[ACTIVITY] Copy each line of the entries below that contains the string "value".

[AVAILABLE DATA]
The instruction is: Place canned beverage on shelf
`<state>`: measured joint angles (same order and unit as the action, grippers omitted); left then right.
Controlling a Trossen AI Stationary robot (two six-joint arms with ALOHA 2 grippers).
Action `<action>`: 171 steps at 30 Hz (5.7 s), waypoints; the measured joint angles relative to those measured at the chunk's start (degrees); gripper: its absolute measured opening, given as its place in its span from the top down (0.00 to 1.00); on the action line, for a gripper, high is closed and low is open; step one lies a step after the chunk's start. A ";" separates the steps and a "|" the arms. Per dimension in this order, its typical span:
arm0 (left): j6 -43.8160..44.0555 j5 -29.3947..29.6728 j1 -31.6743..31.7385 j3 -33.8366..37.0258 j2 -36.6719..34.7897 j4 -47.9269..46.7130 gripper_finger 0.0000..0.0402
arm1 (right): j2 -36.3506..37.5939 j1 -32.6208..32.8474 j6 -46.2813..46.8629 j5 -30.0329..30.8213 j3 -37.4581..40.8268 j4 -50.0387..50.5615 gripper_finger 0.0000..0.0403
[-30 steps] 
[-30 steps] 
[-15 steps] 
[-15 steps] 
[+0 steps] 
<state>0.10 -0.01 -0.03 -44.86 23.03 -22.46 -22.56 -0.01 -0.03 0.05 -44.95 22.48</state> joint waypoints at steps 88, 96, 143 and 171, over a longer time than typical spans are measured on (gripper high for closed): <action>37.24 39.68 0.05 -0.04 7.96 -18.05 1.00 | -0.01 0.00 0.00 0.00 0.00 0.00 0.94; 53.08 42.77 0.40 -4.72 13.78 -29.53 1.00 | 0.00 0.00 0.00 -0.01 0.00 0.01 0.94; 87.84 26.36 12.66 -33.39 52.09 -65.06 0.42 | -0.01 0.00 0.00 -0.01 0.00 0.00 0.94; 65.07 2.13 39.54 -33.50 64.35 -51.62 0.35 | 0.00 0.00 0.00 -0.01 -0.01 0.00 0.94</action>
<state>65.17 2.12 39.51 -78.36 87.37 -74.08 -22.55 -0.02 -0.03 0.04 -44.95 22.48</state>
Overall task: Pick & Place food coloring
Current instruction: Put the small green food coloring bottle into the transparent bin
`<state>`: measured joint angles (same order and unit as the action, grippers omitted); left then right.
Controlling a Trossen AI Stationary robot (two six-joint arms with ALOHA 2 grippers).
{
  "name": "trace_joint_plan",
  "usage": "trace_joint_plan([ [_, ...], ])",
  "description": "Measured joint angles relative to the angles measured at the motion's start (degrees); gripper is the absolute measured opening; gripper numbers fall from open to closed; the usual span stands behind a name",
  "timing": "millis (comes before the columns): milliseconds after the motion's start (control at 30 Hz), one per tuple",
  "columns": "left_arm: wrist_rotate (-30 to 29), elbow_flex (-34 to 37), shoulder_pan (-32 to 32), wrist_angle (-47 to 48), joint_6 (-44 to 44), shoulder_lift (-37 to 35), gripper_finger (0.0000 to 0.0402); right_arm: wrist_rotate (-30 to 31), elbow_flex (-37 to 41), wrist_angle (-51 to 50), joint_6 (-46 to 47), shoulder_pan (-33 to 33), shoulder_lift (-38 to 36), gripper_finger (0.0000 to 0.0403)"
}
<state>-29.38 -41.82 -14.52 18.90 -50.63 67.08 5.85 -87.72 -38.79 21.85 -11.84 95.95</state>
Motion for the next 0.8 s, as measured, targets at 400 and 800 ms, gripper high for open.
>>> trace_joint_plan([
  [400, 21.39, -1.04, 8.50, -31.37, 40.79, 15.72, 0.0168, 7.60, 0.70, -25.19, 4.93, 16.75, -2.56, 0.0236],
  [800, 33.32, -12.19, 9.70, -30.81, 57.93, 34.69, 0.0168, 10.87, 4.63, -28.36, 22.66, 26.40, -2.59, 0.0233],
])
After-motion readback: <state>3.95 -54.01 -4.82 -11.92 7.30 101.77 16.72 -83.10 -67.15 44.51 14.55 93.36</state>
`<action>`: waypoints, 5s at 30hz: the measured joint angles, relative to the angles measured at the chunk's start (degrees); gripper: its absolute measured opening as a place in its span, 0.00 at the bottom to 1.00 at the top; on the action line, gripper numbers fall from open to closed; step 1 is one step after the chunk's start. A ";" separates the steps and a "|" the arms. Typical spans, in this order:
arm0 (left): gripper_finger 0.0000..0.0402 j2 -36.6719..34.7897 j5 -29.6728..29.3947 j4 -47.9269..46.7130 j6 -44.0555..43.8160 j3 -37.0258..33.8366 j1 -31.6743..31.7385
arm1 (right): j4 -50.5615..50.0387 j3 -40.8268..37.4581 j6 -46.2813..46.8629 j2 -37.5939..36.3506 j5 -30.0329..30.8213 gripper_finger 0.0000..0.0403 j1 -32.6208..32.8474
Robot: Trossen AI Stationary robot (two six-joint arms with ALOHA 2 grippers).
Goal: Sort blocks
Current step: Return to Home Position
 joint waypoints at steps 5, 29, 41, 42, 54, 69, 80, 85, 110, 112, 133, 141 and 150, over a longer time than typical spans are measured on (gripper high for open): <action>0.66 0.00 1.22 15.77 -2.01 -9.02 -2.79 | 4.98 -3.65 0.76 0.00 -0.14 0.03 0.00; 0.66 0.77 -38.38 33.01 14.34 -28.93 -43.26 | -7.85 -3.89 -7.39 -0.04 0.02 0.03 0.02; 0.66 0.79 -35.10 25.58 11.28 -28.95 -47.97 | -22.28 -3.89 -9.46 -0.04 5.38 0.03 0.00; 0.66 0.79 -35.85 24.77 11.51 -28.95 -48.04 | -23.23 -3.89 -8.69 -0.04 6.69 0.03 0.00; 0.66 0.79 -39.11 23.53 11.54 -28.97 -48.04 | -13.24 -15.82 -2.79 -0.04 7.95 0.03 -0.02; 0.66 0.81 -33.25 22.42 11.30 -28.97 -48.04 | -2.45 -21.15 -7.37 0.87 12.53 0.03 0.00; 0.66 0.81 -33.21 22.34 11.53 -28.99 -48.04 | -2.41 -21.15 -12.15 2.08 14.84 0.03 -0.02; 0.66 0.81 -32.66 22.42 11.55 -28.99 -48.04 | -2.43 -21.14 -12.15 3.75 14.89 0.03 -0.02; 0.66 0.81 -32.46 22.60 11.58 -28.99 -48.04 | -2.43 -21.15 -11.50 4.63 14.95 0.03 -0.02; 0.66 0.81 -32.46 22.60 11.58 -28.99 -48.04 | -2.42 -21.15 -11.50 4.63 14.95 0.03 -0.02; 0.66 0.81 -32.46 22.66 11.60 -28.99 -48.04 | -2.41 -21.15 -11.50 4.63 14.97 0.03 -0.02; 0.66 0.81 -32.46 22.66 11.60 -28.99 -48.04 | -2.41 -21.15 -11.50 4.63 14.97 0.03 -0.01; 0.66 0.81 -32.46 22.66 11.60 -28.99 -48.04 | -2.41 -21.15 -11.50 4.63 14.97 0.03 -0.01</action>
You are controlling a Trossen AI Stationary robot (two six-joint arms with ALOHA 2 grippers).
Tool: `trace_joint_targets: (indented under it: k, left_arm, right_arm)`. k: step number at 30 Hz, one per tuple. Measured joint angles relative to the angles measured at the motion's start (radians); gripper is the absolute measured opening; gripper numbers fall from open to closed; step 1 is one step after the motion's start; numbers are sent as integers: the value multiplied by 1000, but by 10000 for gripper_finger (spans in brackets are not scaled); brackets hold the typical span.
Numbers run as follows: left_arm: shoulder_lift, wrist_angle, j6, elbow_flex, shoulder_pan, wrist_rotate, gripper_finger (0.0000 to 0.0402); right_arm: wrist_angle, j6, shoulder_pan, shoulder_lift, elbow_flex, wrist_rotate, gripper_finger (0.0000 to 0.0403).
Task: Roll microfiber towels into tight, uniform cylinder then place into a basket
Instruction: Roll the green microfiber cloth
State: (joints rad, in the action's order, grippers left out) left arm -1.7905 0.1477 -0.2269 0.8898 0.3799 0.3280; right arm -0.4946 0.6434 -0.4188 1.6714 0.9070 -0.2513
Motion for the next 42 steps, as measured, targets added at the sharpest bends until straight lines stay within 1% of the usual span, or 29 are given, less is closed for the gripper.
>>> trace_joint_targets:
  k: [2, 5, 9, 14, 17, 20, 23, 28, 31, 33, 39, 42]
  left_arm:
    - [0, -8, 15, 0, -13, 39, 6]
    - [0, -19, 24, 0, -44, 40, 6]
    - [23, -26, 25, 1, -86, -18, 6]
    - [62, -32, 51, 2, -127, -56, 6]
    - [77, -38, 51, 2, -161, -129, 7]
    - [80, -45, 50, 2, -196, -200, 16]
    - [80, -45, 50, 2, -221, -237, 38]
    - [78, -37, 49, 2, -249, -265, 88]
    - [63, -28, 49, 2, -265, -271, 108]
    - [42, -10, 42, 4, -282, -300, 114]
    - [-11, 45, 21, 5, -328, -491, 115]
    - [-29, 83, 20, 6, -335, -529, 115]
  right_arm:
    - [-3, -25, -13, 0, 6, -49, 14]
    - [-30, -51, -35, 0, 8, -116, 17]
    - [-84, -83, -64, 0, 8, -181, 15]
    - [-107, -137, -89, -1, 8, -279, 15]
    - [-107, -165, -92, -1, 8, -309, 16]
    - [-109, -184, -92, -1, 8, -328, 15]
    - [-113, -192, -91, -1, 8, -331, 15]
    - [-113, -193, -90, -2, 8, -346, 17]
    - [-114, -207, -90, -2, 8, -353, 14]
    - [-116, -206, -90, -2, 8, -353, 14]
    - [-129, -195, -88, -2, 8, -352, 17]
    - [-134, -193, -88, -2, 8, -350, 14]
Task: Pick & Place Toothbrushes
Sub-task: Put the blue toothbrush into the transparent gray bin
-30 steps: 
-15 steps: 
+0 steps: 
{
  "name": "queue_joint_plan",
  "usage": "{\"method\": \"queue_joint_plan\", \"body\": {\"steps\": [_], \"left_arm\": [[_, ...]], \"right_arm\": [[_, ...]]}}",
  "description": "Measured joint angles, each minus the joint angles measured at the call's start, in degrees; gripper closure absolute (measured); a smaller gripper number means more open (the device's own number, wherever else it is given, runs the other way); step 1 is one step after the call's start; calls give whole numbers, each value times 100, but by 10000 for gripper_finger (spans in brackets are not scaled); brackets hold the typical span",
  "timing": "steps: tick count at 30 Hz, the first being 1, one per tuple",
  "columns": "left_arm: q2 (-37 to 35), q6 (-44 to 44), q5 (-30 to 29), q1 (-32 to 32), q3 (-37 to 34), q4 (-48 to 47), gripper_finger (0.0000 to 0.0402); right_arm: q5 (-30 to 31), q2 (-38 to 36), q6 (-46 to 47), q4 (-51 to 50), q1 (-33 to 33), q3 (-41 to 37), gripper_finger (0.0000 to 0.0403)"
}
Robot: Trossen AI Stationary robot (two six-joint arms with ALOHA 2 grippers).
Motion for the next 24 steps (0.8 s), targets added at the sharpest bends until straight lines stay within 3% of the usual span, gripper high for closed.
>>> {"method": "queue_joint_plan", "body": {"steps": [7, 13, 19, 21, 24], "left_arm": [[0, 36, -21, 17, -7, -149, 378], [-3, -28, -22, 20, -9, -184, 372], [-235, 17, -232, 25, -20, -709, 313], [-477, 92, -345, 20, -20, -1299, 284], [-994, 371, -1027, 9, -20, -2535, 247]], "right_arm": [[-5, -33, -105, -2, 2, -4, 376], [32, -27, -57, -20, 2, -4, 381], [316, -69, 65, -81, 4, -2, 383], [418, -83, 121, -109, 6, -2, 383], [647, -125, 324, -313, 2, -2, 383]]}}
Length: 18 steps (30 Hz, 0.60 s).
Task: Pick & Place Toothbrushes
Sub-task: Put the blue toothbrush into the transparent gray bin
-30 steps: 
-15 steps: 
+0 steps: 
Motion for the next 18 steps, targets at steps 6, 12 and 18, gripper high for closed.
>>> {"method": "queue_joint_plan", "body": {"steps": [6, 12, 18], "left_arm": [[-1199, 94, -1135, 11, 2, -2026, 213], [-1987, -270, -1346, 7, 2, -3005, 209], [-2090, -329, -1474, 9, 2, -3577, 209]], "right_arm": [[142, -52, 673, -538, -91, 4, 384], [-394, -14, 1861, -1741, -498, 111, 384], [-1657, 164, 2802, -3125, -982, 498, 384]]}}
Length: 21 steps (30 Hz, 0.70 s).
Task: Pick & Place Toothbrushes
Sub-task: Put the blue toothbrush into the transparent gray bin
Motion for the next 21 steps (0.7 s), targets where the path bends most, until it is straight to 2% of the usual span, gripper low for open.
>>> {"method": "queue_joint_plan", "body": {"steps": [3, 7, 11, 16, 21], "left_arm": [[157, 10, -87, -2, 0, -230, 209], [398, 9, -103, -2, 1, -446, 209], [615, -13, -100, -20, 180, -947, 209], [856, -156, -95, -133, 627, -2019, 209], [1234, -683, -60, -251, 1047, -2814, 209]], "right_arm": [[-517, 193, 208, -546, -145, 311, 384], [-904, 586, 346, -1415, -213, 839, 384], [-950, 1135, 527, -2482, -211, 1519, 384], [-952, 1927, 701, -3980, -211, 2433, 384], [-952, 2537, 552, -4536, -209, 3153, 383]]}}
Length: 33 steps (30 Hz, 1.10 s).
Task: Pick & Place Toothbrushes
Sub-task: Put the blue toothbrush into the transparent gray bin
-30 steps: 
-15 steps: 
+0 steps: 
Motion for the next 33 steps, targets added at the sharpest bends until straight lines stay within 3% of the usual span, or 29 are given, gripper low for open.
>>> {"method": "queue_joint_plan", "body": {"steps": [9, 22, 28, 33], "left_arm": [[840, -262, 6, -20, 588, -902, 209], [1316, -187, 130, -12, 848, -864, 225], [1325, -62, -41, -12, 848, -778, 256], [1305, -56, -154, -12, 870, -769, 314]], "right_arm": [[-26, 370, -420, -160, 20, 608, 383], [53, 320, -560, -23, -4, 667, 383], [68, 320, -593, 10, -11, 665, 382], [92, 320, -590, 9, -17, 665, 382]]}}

[RESPONSE TO THIS EXERCISE]
Tool: `trace_joint_targets: (indented under it: k, left_arm, right_arm)`. k: step number at 30 Hz, one per tuple. Measured joint angles relative to the angles measured at the motion's start (radians); gripper is the absolute measured opening; gripper numbers fall from open to closed; step 1 is one step after the motion's start; numbers are sent as integers: the value multiplied by 1000, but by 10000 for gripper_finger (spans in brackets are not scaled); brackets hold the typical span.
  "description": "Measured joint angles, each minus the joint angles measured at the call's start, in degrees; gripper closure absolute (measured); a smaller gripper number means more open (the device's own number, wherever else it is given, runs the other way); step 1 is one step after the call's start; calls give whole numbers, each value times 100, but by 10000 for gripper_finger (spans in brackets are not scaled); brackets hold the typical span",

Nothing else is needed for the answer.